• _What this task involves_
Could you write out the data that follows, exactly and in full?

• _Record set_
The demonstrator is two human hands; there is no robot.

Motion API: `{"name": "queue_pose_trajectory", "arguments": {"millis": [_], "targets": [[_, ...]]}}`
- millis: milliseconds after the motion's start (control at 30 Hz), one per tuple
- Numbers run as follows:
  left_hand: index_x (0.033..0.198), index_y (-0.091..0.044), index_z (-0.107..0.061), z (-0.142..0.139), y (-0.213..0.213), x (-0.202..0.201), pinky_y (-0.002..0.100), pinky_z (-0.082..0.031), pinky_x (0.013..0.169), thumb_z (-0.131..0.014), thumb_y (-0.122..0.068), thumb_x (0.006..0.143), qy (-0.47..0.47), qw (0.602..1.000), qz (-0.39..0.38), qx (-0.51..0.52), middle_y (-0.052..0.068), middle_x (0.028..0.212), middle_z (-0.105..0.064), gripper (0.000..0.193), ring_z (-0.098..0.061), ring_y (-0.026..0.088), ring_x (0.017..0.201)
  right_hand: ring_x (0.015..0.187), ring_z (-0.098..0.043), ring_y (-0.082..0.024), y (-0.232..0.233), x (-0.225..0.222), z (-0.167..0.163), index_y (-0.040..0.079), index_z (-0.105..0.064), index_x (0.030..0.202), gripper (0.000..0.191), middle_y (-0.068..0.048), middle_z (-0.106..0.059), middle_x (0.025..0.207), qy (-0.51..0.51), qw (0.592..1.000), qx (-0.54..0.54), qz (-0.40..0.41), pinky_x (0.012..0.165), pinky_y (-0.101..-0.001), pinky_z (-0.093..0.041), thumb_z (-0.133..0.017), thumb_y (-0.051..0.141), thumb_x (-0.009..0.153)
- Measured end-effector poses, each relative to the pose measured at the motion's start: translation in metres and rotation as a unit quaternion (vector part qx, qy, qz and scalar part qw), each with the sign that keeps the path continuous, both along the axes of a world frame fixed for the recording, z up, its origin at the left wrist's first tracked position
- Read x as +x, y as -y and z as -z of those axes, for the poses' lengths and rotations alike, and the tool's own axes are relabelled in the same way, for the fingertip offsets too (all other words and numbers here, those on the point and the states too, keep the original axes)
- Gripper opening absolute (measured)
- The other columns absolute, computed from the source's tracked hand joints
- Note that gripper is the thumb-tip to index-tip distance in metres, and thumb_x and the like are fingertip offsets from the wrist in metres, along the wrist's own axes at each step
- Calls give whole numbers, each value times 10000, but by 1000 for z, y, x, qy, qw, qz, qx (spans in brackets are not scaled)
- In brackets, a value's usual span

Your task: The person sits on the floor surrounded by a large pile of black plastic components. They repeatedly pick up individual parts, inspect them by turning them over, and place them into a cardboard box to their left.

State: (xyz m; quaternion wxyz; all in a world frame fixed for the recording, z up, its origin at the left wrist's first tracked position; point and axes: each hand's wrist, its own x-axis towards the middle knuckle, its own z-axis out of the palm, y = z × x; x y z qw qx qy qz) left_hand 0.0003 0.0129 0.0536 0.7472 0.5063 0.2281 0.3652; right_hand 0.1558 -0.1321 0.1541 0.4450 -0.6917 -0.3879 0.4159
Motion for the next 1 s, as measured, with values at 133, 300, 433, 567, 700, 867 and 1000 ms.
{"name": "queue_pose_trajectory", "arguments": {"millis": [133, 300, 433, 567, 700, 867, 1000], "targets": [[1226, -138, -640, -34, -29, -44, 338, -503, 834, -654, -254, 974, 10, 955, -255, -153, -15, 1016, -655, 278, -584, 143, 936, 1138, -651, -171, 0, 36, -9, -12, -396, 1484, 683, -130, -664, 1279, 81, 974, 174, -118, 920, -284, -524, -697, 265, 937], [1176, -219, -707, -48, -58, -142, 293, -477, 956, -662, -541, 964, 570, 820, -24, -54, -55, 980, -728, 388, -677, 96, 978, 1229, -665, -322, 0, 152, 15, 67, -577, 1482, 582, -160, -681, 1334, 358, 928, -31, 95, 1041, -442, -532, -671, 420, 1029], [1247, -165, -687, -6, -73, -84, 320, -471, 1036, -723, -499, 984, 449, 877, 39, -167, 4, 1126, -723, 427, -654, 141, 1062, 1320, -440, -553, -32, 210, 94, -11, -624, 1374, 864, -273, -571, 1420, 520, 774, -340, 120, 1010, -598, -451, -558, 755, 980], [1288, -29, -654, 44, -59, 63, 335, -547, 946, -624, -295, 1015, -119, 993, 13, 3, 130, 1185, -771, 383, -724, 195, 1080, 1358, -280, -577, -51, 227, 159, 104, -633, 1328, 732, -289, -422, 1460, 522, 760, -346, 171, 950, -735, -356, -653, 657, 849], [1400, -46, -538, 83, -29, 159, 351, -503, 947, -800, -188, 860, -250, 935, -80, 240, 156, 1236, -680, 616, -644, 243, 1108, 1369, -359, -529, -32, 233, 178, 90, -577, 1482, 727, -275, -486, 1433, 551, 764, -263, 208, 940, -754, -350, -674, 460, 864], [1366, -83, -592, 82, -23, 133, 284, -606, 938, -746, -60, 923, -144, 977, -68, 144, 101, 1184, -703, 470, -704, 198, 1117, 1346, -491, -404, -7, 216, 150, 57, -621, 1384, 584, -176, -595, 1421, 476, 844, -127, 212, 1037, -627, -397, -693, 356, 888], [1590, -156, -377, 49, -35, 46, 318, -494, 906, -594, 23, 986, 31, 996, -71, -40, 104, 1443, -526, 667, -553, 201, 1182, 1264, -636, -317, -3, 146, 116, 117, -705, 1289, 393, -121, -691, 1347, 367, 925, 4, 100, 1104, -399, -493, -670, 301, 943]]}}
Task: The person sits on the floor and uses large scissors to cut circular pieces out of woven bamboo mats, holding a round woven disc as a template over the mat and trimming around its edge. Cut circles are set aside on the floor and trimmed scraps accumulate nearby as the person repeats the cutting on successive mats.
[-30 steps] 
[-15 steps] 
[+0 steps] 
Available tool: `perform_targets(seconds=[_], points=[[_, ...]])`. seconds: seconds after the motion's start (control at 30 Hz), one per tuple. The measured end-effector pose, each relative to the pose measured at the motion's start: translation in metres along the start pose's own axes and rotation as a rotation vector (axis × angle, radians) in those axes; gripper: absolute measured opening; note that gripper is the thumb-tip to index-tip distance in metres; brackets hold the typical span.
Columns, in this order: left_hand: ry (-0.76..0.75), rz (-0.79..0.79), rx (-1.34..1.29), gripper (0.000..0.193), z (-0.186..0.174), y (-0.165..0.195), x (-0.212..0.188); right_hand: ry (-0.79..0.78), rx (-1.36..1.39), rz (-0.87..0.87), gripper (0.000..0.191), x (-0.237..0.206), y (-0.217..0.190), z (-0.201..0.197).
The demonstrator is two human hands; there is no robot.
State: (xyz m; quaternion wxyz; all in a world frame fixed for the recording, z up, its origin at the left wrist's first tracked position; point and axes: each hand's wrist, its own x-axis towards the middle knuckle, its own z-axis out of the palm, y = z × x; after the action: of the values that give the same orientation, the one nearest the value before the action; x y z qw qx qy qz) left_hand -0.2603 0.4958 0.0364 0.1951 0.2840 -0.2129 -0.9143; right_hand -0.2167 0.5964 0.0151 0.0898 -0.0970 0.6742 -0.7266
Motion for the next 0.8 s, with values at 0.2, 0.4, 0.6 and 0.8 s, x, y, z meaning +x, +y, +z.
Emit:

• _Solution to this task_
The demonstrator is two human hands; there is no robot.

Motion API: `{"name": "queue_pose_trajectory", "arguments": {"millis": [_], "targets": [[_, ...]]}}`
- millis: milliseconds after the motion's start (control at 30 Hz), one per tuple
- Numbers run as follows:
  left_hand: index_x (0.033..0.198), index_y (-0.091..0.044), index_z (-0.107..0.061), z (-0.142..0.139), y (-0.213..0.213), x (-0.202..0.201), pinky_y (-0.002..0.100), pinky_z (-0.082..0.031), pinky_x (0.013..0.169), thumb_z (-0.131..0.014), thumb_y (-0.122..0.068), thumb_x (0.006..0.143), qy (-0.47..0.47), qw (0.602..1.000), qz (-0.39..0.38), qx (-0.51..0.52), middle_y (-0.052..0.068), middle_x (0.028..0.212), middle_z (-0.105..0.064), gripper (0.000..0.193), ring_z (-0.098..0.061), ring_y (-0.026..0.088), ring_x (0.017..0.201)
  right_hand: ring_x (0.015..0.187), ring_z (-0.098..0.043), ring_y (-0.082..0.024), y (-0.232..0.233), x (-0.225..0.222), z (-0.167..0.163), index_y (-0.040..0.079), index_z (-0.105..0.064), index_x (0.030..0.202), gripper (0.000..0.191), middle_y (-0.068..0.048), middle_z (-0.106..0.059), middle_x (0.025..0.207), qy (-0.51..0.51), qw (0.592..1.000), qx (-0.54..0.54), qz (-0.40..0.41), pinky_x (0.012..0.165), pinky_y (-0.101..-0.001), pinky_z (-0.093..0.041), thumb_z (-0.133..0.017), thumb_y (-0.051..0.141), thumb_x (-0.009..0.153)
- Measured end-effector poses, each relative to the pose measured at the motion's start: translation in metres and rotation as a unit quaternion (vector part qx, qy, qz and scalar part qw), each with the sign that keeps the path continuous, both along the axes of a world frame fixed for the recording, z up, its origin at the left wrist's first tracked position
- Read x as +x, y as -y and z as -z of those axes, for the poses' lengths and rotations alike, and the tool's own axes are relabelled in the same way, for the fingertip offsets too (all other words and numbers here, those on the point and the states too, keep the original axes)
- Gripper opening absolute (measured)
- The other columns absolute, computed from the source's tracked hand joints
- Note that gripper is the thumb-tip to index-tip distance in metres, and thumb_x and the like are fingertip offsets from the wrist in metres, along the wrist's own axes at each step
- Calls give whole numbers, each value times 10000, but by 1000 for z, y, x, qy, qw, qz, qx (spans in brackets are not scaled)
- In brackets, a value's usual span

Your task: The person sits on the floor surrounded by a large pile of black plastic components. They repeatedly pick up individual parts, inspect them by turning them over, and place them into a cardboard box to their left.

State: (xyz m; quaternion wxyz; all in a world frame fixed for the recording, z up, its origin at the left wrist's first tracked position; point and axes: each hand's wrist, its own x-axis towards the middle knuckle, its own z-axis out of the palm, y = z × x; x y z qw qx qy qz) left_hand 0.0003 0.0129 0.0536 0.7472 0.5063 0.2281 0.3652; right_hand 0.1558 -0.1321 0.1541 0.4450 -0.6917 -0.3879 0.4159
Motion for the next 1 s, as measured, with values at 133, 300, 433, 567, 700, 867 and 1000 ms.
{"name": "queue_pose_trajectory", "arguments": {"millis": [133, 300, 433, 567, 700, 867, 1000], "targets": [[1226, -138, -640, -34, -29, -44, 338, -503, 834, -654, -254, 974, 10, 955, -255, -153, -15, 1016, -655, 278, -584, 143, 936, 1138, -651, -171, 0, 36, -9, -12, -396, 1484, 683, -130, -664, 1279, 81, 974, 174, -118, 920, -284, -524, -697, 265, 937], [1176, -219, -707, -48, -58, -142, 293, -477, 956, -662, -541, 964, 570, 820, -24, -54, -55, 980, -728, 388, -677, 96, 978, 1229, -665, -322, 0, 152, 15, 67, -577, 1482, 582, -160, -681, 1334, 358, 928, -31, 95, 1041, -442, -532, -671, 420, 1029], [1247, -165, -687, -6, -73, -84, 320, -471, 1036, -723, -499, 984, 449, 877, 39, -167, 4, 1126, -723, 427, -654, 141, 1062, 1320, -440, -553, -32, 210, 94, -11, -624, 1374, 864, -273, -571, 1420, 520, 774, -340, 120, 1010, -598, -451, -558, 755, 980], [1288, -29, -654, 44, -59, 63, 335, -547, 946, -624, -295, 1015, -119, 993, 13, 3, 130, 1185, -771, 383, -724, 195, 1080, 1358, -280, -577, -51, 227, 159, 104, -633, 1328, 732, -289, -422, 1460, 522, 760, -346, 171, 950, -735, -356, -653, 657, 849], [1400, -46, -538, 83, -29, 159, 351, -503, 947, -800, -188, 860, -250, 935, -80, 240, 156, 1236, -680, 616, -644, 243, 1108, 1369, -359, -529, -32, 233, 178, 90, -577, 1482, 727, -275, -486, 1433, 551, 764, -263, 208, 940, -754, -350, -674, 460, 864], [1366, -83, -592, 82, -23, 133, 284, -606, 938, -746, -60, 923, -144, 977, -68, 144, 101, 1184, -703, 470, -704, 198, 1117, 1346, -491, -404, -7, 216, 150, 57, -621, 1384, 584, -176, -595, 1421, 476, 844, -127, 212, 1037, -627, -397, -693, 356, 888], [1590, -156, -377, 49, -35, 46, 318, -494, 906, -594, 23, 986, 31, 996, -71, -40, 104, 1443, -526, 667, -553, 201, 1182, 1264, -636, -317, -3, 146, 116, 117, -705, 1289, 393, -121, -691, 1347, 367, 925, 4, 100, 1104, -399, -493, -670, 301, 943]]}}
Task: The person sits on the floor and uses large scissors to cut circular pieces out of woven bamboo mats, holding a round woven disc as a template over the mat and trimming around its edge. Cut circles are set aside on the floor and trimmed scraps accumulate nearby as the person repeats the cutting on successive mats.
[-30 steps] 
[-15 steps] 
[+0 steps] 
Available tool: `perform_targets(seconds=[_], points=[[_, ...]])`. seconds: seconds after the motion's start (control at 30 Hz), one per tuple. The measured end-effector pose, each relative to the pose measured at the motion's start: translation in metres along the start pose's own axes and rotation as a rotation vector (axis × angle, radians) in those axes; gripper: absolute measured opening; note that gripper is the thumb-tip to index-tip distance in metres; brackets hold the typical span.
Columns, in this order: left_hand: ry (-0.76..0.75), rz (-0.79..0.79), rx (-1.34..1.29), gripper (0.000..0.193), z (-0.186..0.174), y (-0.165..0.195), x (-0.212..0.188); right_hand: ry (-0.79..0.78), rx (-1.36..1.39), rz (-0.87..0.87), gripper (0.000..0.191), x (-0.237..0.206), y (-0.217..0.190), z (-0.201..0.197).
The demonstrator is two human hands; there is no robot.
State: (xyz m; quaternion wxyz; all in a world frame fixed for the recording, z up, its origin at the left wrist's first tracked position; point and axes: each hand's wrist, its own x-axis towards the middle knuckle, its own z-axis out of the palm, y = z × x; after the action: of the values that give the same orientation, the one nearest the value before the action; x y z qw qx qy qz) left_hand -0.2603 0.4958 0.0364 0.1951 0.2840 -0.2129 -0.9143; right_hand -0.2167 0.5964 0.0151 0.0898 -0.0970 0.6742 -0.7266
Motion for the next 0.8 s, with values at 0.2, 0.4, 0.6 and 0.8 s, x, y, z meaning +x, +y, +z.
Emit:

Nothing else remains to be done for this exercise.